What’s the “N+1 selects problem” in ORM?

Key takeaways:
A common performance issue in ORM frameworks where retrieving a list of primary records (N) results in executing additional queries (1 for each primary record), leading to a total of N + 1 queries.
The N+1 problem can significantly slow down application performance by increasing database workload, incurring network latency, and reducing scalability as the number of records grows.
Retrieving users and their posts demonstrates the problem: 1 query to get all users plus multiple queries for each user’s posts can result in 11 total queries for 10 users.
Several strategies that can help mitigate the N+1 selects problem are:
Eager loading: Fetch all related data in a single query to avoid multiple additional queries.
Join fetching: Use SQL joins to retrieve primary and related data simultaneously.
Caching: Store frequently accessed data to reduce redundant database queries.
DTO projections: Use data transfer objects to minimize data transfer and avoid unnecessary joins.
Batching: Group multiple queries into a single request to reduce trips to the database.

In software development, particularly when using object-relational mapping (ORM) frameworks, the “N+1 selects problem” is a common performance issue developers encounter. Understanding this problem is crucial for optimizing database interactions and ensuring efficient application performance. Let’s explore the problem, how it occurs, and ways to mitigate its impact.

ORM is a programming technique that converts data between incompatible systems, particularly between object-oriented programming languages and relational databases. This abstraction allows developers to interact with the database using object-oriented code instead of writing raw SQL queries. While ORM frameworks simplify database interactions, they can inadvertently introduce performance issues, including the N+1 selects problem.

N+1 problem

The N+1 selects problem occurs when fetching a list of records from a database leads to executing excessive queries. Here’s how it typically unfolds:

Initial query (N): The application sends a query to retrieve a set of primary records (e.g., a list of users or products). Let’s say this results in N primary records.
Subsequent queries (+1 for each primary record): For each of these N records, an additional query is sent to fetch related data (e.g., user profiles, associated products, etc.). This results in N additional queries.

Thus, the application executes N + 1 queries—N for the primary records and 1 for each associated record.

Example of the problem

Let’s consider a simple scenario with two tables: Users and Posts. Each user can have multiple posts. If an application retrieves a list of users and, for each user, retrieves their posts, the following happens:

Step 1: Execute one query to get all users (1 query).
Step 2: For each user, execute a query to get their posts. If there are 10 users, that results in 10 additional queries.

In this case, the application executes 1 + 10 = 11 queries, leading to significant performance overhead.

Why is this a problem?

The N+1 selects problem can severely degrade application performance due to:

More queries mean more work for the database, slowing down response times and straining resources.
Each query incurs network latency. Multiple small queries lead to longer wait times for users.
As the number of records increases, performance degradation becomes more pronounced, making the application less scalable.

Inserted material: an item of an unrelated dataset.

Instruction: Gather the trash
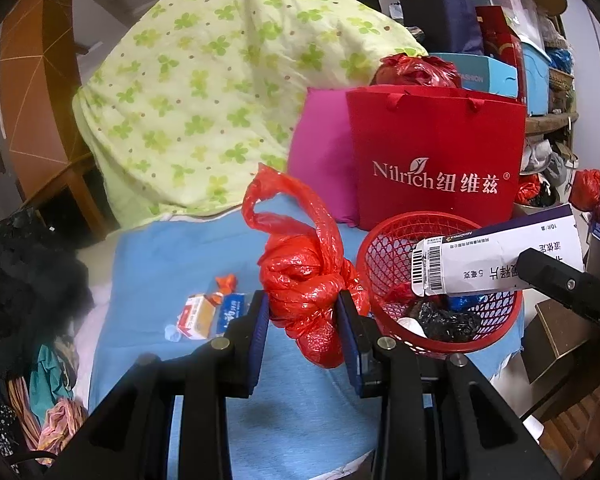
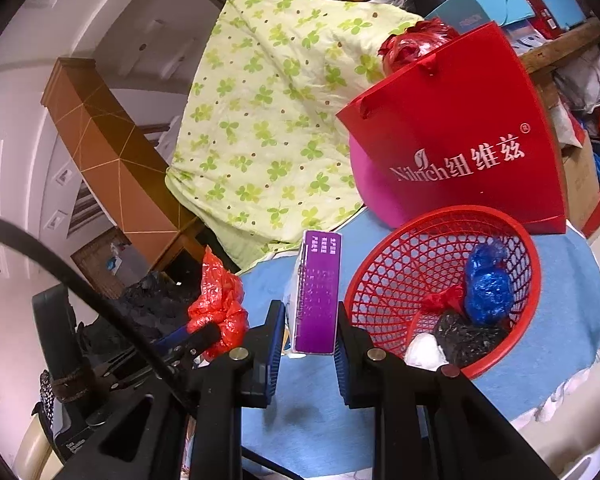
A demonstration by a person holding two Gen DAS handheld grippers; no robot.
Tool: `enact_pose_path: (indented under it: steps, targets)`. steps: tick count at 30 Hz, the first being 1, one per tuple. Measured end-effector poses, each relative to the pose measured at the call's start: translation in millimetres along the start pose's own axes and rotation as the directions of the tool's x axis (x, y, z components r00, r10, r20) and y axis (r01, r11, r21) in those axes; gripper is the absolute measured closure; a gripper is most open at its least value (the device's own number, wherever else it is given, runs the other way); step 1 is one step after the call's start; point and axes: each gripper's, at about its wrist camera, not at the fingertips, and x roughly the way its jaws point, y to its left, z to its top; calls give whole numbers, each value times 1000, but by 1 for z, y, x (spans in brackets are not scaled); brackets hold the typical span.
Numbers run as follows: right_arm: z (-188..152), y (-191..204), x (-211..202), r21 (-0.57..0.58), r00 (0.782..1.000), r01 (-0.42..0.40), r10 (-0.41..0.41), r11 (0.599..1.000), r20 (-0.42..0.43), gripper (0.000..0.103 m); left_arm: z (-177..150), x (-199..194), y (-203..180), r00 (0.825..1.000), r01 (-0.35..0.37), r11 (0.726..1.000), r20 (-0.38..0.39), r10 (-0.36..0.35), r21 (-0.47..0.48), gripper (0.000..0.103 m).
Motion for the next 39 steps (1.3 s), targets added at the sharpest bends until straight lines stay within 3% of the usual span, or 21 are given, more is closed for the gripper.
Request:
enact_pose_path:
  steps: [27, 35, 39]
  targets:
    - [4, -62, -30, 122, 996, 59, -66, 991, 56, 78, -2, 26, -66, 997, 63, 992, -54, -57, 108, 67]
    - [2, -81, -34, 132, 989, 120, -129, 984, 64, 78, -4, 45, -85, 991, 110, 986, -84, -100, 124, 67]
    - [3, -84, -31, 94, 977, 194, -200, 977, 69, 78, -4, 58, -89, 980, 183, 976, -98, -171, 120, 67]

Solutions to the N+1 selects problem

Fortunately, several strategies can help mitigate the N+1 selects problem:

Eager loading: As demonstrated in the code below, eager loading fetches all necessary related data in a single query. By including the Post model in the user query, we eliminate the need for additional queries for each user’s posts.

Join fetching: This technique retrieves primary and related data in one go using SQL joins, similar to eager loading, but focusing on how the SQL is structured.
Caching: Caching frequently accessed data can help reduce redundant queries. By storing query results in memory, the application can serve requests faster without hitting the database each time.
Using DTO projections: Instead of loading full entity objects, developers can define data transfer objects (DTOs) that contain only the required fields, minimizing data transfer and avoiding unnecessary joins.
Batching: Some ORM frameworks allow batching of queries, reducing the number of trips to the database by grouping multiple queries into a single request.

Example code

Here’s an example of how to retrieve users along with their posts using an ORM framework while avoiding the N+1 selects problem through eager loading:

// index.js
const { sequelize, User, Post } = require('./models');

async function initializeDatabase() {
    // Sync all models with the database
    await sequelize.sync({ force: true });

    // Create some sample users and posts
    const user1 = await User.create({ name: 'John Doe' });
    const user2 = await User.create({ name: 'Jane Doe' });

    await Post.create({ title: 'Post 1', userId: user1.id });
    await Post.create({ title: 'Post 2', userId: user1.id });
    await Post.create({ title: 'Post 3', userId: user2.id });
}

async function getUsersWithPosts() {
    const users = await User.findAll(); // N+1 selects problem
    for (const user of users) {
        const posts = await Post.findAll({ where: { userId: user.id } });
        user.posts = posts; // Attach posts to user
    }
    return users;
}

async function getUsersWithPostsEagerLoaded() {
    const users = await User.findAll({
        include: [{ model: Post, required: false }],
    });
    return users;
}

async function main() {
    await initializeDatabase();

    // Fetch users with posts using N+1 problem method
    const usersWithPostsNPlus1 = await getUsersWithPosts();
    console.log('Users with posts (N+1 selects):', JSON.stringify(usersWithPostsNPlus1, null, 2));

    // Fetch users with posts using eager loading
    const usersWithPostsEager = await getUsersWithPostsEagerLoaded();
    console.log('Users with posts (eager loading):', JSON.stringify(usersWithPostsEager, null, 2));
}

main().catch((error) => {
    console.error('Error:', error);
}).finally(() => {
    sequelize.close(); // Close the database connection
});

Solution of the N+1 problem using eager loading

Explanation

In the index.js file above:

Lines 17–24: The getUsersWithPosts function retrieves users along with their posts but is prone to the N+1 selects problem. It starts by asynchronously fetching all users using User.findAll(). Then, for each user, it executes another asynchronous query to fetch their posts with Post.findAll({ where: { userId: user.id } }). This results in one query to fetch users and one additional query for each user to fetch their posts, leading to potentially many queries being executed. Finally, the function attaches the retrieved posts to each user object and returns the complete list of users with their respective posts.
Lines 26–31: The getUsersWithPostsEagerLoaded function is defined as an asynchronous function, utilizing the async keyword for handling asynchronous operations. It calls User.findAll() to fetch all users from the database. To implement eager loading, the include option is used to load the associated posts, and the parameter required: false ensures that users without any posts are still included in the result. Ultimately, the function returns a list of users along with their respective posts.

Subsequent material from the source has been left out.